··· DATASET SECTION ···

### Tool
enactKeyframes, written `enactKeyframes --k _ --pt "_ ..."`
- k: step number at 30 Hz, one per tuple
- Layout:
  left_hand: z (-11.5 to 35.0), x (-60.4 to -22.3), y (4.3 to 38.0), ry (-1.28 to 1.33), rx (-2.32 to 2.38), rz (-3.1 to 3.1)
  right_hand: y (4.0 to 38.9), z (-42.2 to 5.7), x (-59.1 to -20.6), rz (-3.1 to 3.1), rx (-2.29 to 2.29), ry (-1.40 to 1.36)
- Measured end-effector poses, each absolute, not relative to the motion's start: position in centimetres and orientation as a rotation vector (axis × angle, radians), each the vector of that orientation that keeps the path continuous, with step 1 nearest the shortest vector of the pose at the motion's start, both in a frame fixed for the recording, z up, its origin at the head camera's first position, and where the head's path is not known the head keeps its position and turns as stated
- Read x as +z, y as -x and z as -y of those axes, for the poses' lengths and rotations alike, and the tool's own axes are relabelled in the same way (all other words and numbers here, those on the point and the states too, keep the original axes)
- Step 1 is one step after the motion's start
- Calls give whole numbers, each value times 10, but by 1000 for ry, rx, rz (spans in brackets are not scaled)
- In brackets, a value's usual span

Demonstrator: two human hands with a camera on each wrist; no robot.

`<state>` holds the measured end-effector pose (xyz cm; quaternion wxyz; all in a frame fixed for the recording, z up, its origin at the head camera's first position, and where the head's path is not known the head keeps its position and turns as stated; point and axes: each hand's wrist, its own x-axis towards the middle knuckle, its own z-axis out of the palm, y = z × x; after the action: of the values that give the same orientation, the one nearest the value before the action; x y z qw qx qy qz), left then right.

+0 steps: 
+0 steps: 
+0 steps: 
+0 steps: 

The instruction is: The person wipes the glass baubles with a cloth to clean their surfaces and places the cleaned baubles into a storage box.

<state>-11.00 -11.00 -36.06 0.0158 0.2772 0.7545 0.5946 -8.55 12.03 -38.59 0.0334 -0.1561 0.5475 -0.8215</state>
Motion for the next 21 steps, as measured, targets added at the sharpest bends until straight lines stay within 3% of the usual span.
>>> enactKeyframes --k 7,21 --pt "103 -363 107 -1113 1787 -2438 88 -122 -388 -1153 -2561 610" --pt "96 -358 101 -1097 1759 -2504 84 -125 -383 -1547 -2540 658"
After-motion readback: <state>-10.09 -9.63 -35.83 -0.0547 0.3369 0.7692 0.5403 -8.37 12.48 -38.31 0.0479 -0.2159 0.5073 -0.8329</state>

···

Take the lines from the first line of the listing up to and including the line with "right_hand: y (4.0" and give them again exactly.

● **OUTPUT FOR THIS TASK**:
### Tool
enactKeyframes, written `enactKeyframes --k _ --pt "_ ..."`
- k: step number at 30 Hz, one per tuple
- Layout:
  left_hand: z (-11.5 to 35.0), x (-60.4 to -22.3), y (4.3 to 38.0), ry (-1.28 to 1.33), rx (-2.32 to 2.38), rz (-3.1 to 3.1)
  right_hand: y (4.0 to 38.9), z (-42.2 to 5.7), x (-59.1 to -20.6), rz (-3.1 to 3.1), rx (-2.29 to 2.29), ry (-1.40 to 1.36)

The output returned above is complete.